The Picts were the aboriginal people of the North-East of Scotland at the time of the Romans and their influence can be seen in the standing stones throughout the area.
The Pictish Beast, which accounts for about 40% of all Pictish animal depictions, has not been identified with any real animal, but suggestions include a dolphin, a seahorse, a salmon, or a kelpie.
“Founded in 1495 by William Elphinstone, Bishop of Aberdeen and Chancellor of Scotland, the University of Aberdeen is Scotland’s third oldest and the UK’s fifth oldest university.History of the University of Aberdeen
William Elphinstone established King’s College to train doctors, teachers and clergy for the communities of northern Scotland, and lawyers and administrators to serve the Scottish Crown. Much of the King’s College still remains today, as do the traditions which the Bishop began.
King’s College opened with 36 staff and students, and embraced all the known branches of learning: arts, theology, canon and civil law. In 1497 it was first in the English-speaking world to create a chair of medicine. Elphinstone’s college looked outward to Europe and beyond, taking the great European universities of Paris and Bologna as its model.

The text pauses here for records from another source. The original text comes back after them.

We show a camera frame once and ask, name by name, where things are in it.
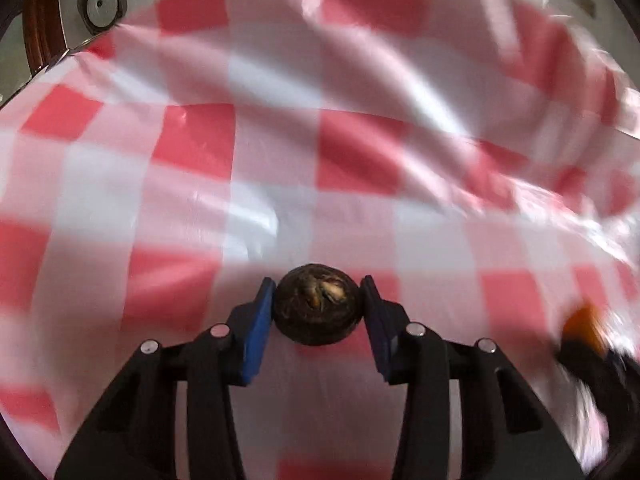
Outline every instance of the walnut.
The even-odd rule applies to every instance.
[[[344,272],[308,264],[288,272],[276,288],[273,320],[280,331],[305,345],[347,337],[362,318],[358,285]]]

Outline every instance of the round dark object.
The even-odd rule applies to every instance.
[[[288,272],[276,288],[273,320],[298,343],[338,342],[356,328],[361,317],[360,289],[341,270],[308,264]]]

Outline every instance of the white square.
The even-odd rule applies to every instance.
[[[482,286],[473,271],[403,274],[400,302],[411,320],[444,339],[473,344],[490,333]]]
[[[133,240],[147,161],[97,146],[69,146],[54,229],[76,237]]]
[[[2,384],[36,389],[42,382],[42,374],[38,369],[37,334],[31,318],[28,314],[13,312],[9,305],[1,306],[0,380]]]
[[[233,179],[314,186],[320,112],[236,106]]]
[[[158,60],[172,102],[229,103],[227,28],[158,39]]]
[[[225,264],[308,263],[316,191],[232,181],[223,247]]]
[[[72,206],[68,197],[64,192],[63,214]],[[96,208],[92,214],[103,212]],[[87,219],[90,213],[86,209],[82,213],[92,224]],[[31,303],[38,367],[46,377],[65,438],[75,433],[118,370],[115,347],[131,252],[131,240],[108,239],[99,229],[104,226],[91,225],[92,232],[65,229],[71,227],[59,222],[53,228]]]
[[[119,101],[112,95],[114,83],[111,79],[116,69],[114,63],[91,52],[80,52],[73,59],[77,66],[65,73],[62,80],[64,86],[101,103]]]
[[[571,126],[572,113],[566,105],[558,102],[550,102],[545,107],[538,126],[536,127],[531,153],[525,153],[536,162],[541,162],[547,166],[559,165],[558,156],[563,139]]]
[[[479,137],[486,123],[488,69],[436,40],[412,41],[407,79],[414,120],[450,135]]]
[[[612,256],[609,258],[603,258],[597,262],[596,268],[600,273],[602,287],[607,294],[609,305],[614,310],[617,308],[622,309],[628,304],[628,301],[626,300],[625,294],[622,290],[620,276],[615,268],[615,259]]]
[[[564,126],[562,106],[549,103],[540,89],[489,68],[485,73],[487,97],[481,138],[525,155],[548,162],[549,149],[556,147]]]
[[[532,270],[568,268],[570,260],[558,239],[558,227],[518,222],[517,232]]]
[[[402,200],[396,205],[395,224],[399,269],[447,272],[476,268],[462,216]]]
[[[110,74],[113,87],[106,101],[170,104],[158,58],[159,32],[123,25],[112,32],[116,57]]]
[[[306,25],[230,27],[229,86],[235,104],[321,108],[318,37]]]
[[[323,25],[322,108],[409,121],[419,106],[412,42],[361,27]]]
[[[343,356],[311,363],[299,359],[290,369],[295,373],[287,381],[281,456],[302,456],[316,463],[393,464],[406,399],[404,386],[389,387],[369,360]],[[372,477],[380,476],[337,474],[333,478]]]
[[[151,164],[143,184],[136,245],[219,253],[228,202],[228,182]]]
[[[579,115],[572,116],[558,137],[556,164],[578,166],[593,171],[596,161],[606,153],[598,142],[607,134],[600,117],[594,112],[582,110]]]
[[[580,291],[572,268],[559,264],[555,269],[535,269],[533,275],[545,309],[546,327],[558,338],[569,315],[578,307]]]
[[[243,465],[247,478],[278,478],[277,463],[285,439],[283,421],[289,413],[288,383],[296,369],[290,341],[276,333],[276,327],[272,326],[260,373],[251,387],[230,390],[234,425],[246,457]]]
[[[311,260],[339,269],[393,269],[394,203],[374,194],[320,192]]]
[[[13,130],[0,128],[0,200],[4,196],[11,173],[16,135]]]

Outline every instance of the red and white checkered tablecloth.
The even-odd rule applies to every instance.
[[[493,337],[577,445],[548,343],[580,298],[638,319],[637,95],[521,0],[158,1],[0,112],[2,414],[52,476],[142,340],[322,262]],[[389,478],[404,390],[362,325],[273,329],[232,396],[251,480]]]

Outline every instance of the black gripper frame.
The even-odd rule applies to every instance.
[[[461,480],[584,480],[555,422],[492,341],[466,346],[420,324],[408,329],[404,308],[382,300],[372,277],[360,290],[378,371],[408,384],[392,480],[447,480],[450,380],[460,383]]]
[[[609,349],[605,356],[579,340],[563,339],[556,355],[591,391],[609,427],[607,456],[588,480],[640,479],[640,366]]]
[[[258,373],[274,289],[265,278],[253,302],[235,307],[226,337],[207,330],[190,343],[139,348],[85,419],[55,480],[174,480],[177,381],[188,383],[191,480],[243,480],[228,386],[247,386]]]

In 1593, a second, Post-Reformation University, was founded in the heart of the New Town of Aberdeen by George Keith, fourth Earl Marischal. King’s College and Marischal College were united to form the modern University of Aberdeen in 1860. At first, arts and divinity were taught at King’s and law and medicine at Marischal. A separate science faculty – also at Marischal – was established in 1892. All faculties were opened to women in 1892, and in 1894 the first 20 matriculated female students began their studies. Four women graduated in arts in 1898, and by the following year, women made up a quarter of the faculty.
Throughout the 20th century Aberdeen has consistently increased student recruitment, which now stands at 14,000. In recent years picturesque and historic Old Aberdeen, home of Bishop Elphinstone’s original foundation, has again become the main campus site.
The University has also invested heavily in medical research, where time and again University staff have demonstrated their skills as world leaders in their field. The Institute of Medical Sciences, completed in 2002, was designed to provide state-of-the-art facilities for medical researchers and their students. This was followed in 2007 by the Health Sciences Building. The Foresterhill campus is now one of Europe’s major biomedical research centres. The Suttie Centre for Teaching and Learning in Healthcare, a £20m healthcare training facility, opened in 2009.
2012 saw the opening of the £57 million Sir Duncan Rice Library in Old Aberdeen, a great modern building to match the splendour of the University’s 500 year old campus.
The fact that the University has become what it is owes much to the determination and vision of a handful of visionaries and pioneers, including a distinguished list of scholars who in their own unique ways, helped to shape the University into the world-class institution we have today.”